The British Department of Health and blood transfusion services last night appealed to the public to continue donating blood. A spokesman for the department said: "These findings appear to justify the precautionary approach taken by the department to reduce the risk of vCJD transmission through blood and surgical instruments.

"Our assessment has been that the blood of variant CJD patients may contain transmissible levels of infectivity before clinical signs are apparent."

So far 115 Britons have died and nine others are thought to be dying from vCJD, for which the prime culprit still appears contaminated meat eaten many years ago.

The government has introduced precautionary measures over blood but it considered the risk theoretical even after autumn 2000, when scientists in Edinburgh and Berkshire revealed that blood from a sheep fed cattle brain infected with BSE had infected a previously healthy animal.

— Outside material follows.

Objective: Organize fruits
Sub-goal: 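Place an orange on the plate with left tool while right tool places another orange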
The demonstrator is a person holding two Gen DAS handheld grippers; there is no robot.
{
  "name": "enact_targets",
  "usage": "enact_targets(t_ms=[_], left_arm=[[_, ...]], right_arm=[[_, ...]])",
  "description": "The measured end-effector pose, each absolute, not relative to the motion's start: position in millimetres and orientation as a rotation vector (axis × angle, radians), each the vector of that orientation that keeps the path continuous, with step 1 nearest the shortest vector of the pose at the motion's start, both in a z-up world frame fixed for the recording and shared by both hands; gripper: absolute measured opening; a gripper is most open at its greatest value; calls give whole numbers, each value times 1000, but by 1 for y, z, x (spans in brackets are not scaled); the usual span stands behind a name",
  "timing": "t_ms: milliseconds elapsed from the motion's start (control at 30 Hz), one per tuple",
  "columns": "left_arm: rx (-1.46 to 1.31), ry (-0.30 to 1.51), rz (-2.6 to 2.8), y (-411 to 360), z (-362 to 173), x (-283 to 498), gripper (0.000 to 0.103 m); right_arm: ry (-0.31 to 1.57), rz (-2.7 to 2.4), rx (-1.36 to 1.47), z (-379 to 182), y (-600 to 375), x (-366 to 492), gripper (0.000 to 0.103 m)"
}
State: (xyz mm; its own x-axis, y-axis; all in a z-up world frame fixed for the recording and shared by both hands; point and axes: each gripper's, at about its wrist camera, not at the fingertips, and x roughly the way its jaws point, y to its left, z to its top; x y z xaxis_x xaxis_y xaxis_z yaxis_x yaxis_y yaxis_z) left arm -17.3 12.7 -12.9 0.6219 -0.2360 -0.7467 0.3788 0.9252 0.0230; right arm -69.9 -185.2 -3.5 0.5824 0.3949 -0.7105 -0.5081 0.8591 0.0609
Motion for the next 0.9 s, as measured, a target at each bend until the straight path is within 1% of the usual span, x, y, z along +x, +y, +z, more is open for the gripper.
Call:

All blood given to humans has the white cells removed because they are regarded as potentially the most dangerous carriers of vCJD through transfusion. Most plasma is imported because of risks to haemophiliacs who have a constant need for the blood clotting factors.

The government is considering banning all people who have ever received transfusions from donating blood, a decision that might remove one in 10 donors; importing more plasma, particularly for transfusions in babies and young children, and forcing the removal of plasma from blood platelets.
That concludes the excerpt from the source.